Contoh lain menurutnya seperti di dalam Pondok Pesantren (Ponpes) itu, para santri akan lebih melihat apa yang dilakukan oleh Kiai dan Nyainya daripada materi yang diajarkan di Ponpes itu,. Karena apa yang dilakukan para Kiai dan Nyai itu jauh akan lebih melekat kepada para santri. Demikian juga di sekolah, apa yang dilakukan oleh guru itu jauh akan lebih dikenang oleh murid daripada materi pelajarannya.
“Apa yang dikatakan guru itu mungkin bisa lupa. Tetapi kalau apa yang dilakukan oleh guru baik terhadap yang bersangkutan, kepada murid lain maupun terhadap sesamanya, itu jauh akan melekat kepada memori anak. Tetapi kalau gurunya tidak mampu memberikan contoh yang baik atau contoh perilaku karakter, positif, tentunya murid akan susah untuk mencari panutannya,” katanya.
Dirinya mengaku agak pesimis di era sekarang ini untuk dapat menciptakan pendidik yang berkarakter. Hal ini dipengaruhi oleh model Lembaga Pendidik Tenaga Kependidikan yang kualitasnya beragam, baik ada yang bagus dan ada yang ‘abal-abal’. Dan bahkan ada sekolah-sekolah yang sudah mengajarkan paham kekerasan sejak usia dini
“Nah kalau itu nanti tanaga pendidikanya di didik di tempat abal-abal, maka mungkin nantinya juga menciptakan murid yang abal-abal. Memang agak gampang-gampang susah mencari tanaga pendidik yang benar-benar bekualitas dan memiliki karakter,” ucapnya.
Untuk itu menurutnya perlu peran semua pihak untuk bersama-sama mengawasi lembaga pendidikan agar tidak tersusupi paham-paham radikalisme atau kekerasan yang diajarkan tenaga pendidik kepada muridnya.

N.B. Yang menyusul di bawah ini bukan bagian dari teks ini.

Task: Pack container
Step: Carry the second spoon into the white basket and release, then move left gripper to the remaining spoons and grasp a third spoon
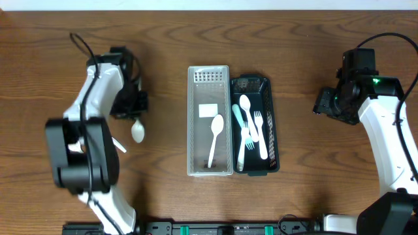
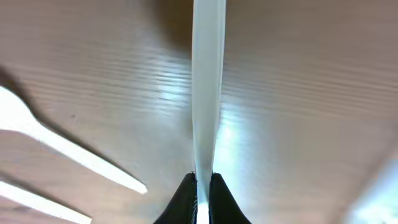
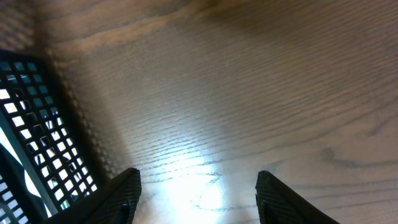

“Saya kira semua pihak harus ikut mengonbtrol, termasuk orang tua ikut menanyakan kepada anaknya apa yang diajarkan oleh gurunya tadi. Karena ridak mungkin diserahkan kepada pemerintah seluruhnya, untuk mengawasi. Bahkan saya kira Kepala Sekolah sendiri pun juga akan susah mengontrol apalagi kalau satu sekolah ada 20 kelas. Karena kalau sudah di kelas itu menjadi otonomi guru. Karena jangan sampai paham-paham kekerasan itu muncul dari kalangan tenaga pendidik,” kata Darmaningtyas mengakhiri.